Being Able to Defend Myself

The Community Chronicle, February 2021

Before relocating to Texas, I didn’t own any guns and hadn’t been around guns, very much that is. When I was a teenager living on a kibbutz (farm) in Israel, I underwent firearms training in case we were attacked. I was good at it and returned home able to shoot an Uzi machine gun and a rifle. I was pretty proud of myself, my mother, however, was not. I certainly didn’t understand why. It wasn’t like she hadn’t ever been around guns. In fact, she and my father collected vintage early 19th century pistols that were framed and hung on the walls of our home and they were definitely not replicas. I used to stare at them and wonder who used them, what stories they had to tell. After I married my husband, I’d shot his long guns at target practice, but that was eons ago.

Fast forward to the present. Here I am in Texas. Hubby and I decided that it would be a good thing to get our LTCs.
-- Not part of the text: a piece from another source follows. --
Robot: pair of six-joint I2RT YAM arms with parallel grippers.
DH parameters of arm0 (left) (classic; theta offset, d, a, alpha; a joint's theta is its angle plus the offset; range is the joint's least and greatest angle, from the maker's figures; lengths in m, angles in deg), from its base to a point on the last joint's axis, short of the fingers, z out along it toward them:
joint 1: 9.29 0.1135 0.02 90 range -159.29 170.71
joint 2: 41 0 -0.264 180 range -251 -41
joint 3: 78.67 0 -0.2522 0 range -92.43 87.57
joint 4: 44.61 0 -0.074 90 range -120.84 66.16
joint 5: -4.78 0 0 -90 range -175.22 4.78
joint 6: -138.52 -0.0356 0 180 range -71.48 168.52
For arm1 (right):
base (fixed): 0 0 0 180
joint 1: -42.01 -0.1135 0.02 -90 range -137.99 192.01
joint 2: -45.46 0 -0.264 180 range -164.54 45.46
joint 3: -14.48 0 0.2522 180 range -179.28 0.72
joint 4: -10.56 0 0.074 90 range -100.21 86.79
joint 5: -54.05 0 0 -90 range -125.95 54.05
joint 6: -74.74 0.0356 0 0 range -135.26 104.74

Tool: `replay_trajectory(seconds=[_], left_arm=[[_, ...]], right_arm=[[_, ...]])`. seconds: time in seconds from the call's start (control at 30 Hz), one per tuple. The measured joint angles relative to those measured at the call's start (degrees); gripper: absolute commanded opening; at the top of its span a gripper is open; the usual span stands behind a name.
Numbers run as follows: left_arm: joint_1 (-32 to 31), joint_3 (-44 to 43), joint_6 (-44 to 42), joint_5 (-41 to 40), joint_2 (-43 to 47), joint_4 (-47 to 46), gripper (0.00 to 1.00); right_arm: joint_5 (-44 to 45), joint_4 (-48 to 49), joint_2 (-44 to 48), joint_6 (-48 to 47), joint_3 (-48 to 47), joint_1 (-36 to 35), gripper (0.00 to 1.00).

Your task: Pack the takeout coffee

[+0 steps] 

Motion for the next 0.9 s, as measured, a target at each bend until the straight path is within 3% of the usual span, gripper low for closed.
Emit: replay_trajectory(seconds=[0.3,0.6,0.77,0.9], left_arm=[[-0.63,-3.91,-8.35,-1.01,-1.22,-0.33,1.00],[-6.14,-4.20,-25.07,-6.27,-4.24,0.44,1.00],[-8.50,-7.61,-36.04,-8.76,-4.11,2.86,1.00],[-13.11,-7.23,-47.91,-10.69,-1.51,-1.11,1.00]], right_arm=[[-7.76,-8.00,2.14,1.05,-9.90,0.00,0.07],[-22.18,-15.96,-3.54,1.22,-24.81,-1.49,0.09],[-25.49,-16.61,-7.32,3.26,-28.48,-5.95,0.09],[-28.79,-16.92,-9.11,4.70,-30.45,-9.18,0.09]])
I had been thinking about what kind of gun to buy when hubby gave me a .22 single-action revolver. I’ve got a thing for old guns and replicas of old guns, thanks to my parents, and this one looks like it came straight out of the late 19th century. Everyone told me that I shouldn’t even think of trying to qualify with my single action .22 because I wouldn’t be able to reload or shoot fast enough. I loved that gun (still do) and figured that if I was comfortable with it then that’s the one I should use for qualifying. I knew it was a timed exam; I was confident I could do it. And I did. I passed easily.  Since then, I’ve acquired a couple more pistols and a pump air-gun, if you can call it a firearm at all. It’s pink. Hubby says it’s not a real gun though he did manage to rid our yard of an obnoxious thieving squirrel with it.

I take great pride in being a responsible gun owner and though I openly discuss firearms with Texas friends and family, I don’t talk to friends from where I used to live about my guns. They just don’t get it. A friend’s husband did find out and was appalled. He wanted to know what I was so afraid of in Texas that I needed a gun. The guy completely missed the point. I told him that because I can defend myself, I’m not afraid of anything. I also told him that the best defense is being able to properly and safely operate a firearm, in case the need ever arose. He said if I was threatened that I should just call 911. Yeah, right! While the police force in my town is extremely responsive, if some lunatic breaks into my home, threatens me and I’m about to lose my life, I’m pretty sure that I can defuse the situation faster with one of my pistols than an officer can reach my house.

This conversation with my friend’s husband, by the way, took place before the riots of last year and the defunding of countless police departments. Just prior to Armageddon breaking out across the country, my friend and her husband moved to Baltimore, a city that saw lots of rioting. In 2020 the Baltimore City Council defunded their police by $22 million. So, I’m just wondering who are they gonna call when someone breaks into their home, does them bodily harm, or steals their car? Will they call the police and be put on hold, or be told to leave a message and someone will get back to them in three to five days?

I don’t think it’s wrong to be able to defend myself nor do I need to apologize for it. I have a right to bear arms, to be able to protect myself and my home. The Second Amendment gives me that right. I’ll tell ya, I sure am glad that I live in a state that respects that right. Unfortunately, many of our states do not. Lordy, I sure do love this place.

As most every Texan knows, many people here own guns because they hunt. It’s part of the culture, a way of life. Hunting is as much a passion here as surfing is in California, biking through the Rocky Mountains, hanging out in the New Orleans’ French Quarter, or attending concerts in New York’s Central Park (when they’re not locked down.) I wish I could say that I’m a gun owner because I hunt. Well, I don’t. My husband and other family members do and I gladly eat what they shoot. Me, I like target practice. That’s how I perfect my skills and aim. And it gives me a great sense of confidence.

At one shooting range I go to they have the regular paper targets with bulls’ eyes, and ones that feature a realistic, creepy-looking dude who looks like he’s gonna come at ya any second. Seedy doesn’t even begin to describe the manic look boring out of his eyes. One time I decided to use that one and I was not prepared for my reaction to it. Horrible as the picture was, he was still a human being. At first, I was having trouble with my aim. Then I told myself over and over that the guy was coming at me, he was going to rape me, or kill me or someone in my family. I told myself that he was the devil incarnate. I took a deep breath, refocused, and hit the target, over and over. Yeah, I nailed him. So, I know that I can do it. I just hope that I never have to.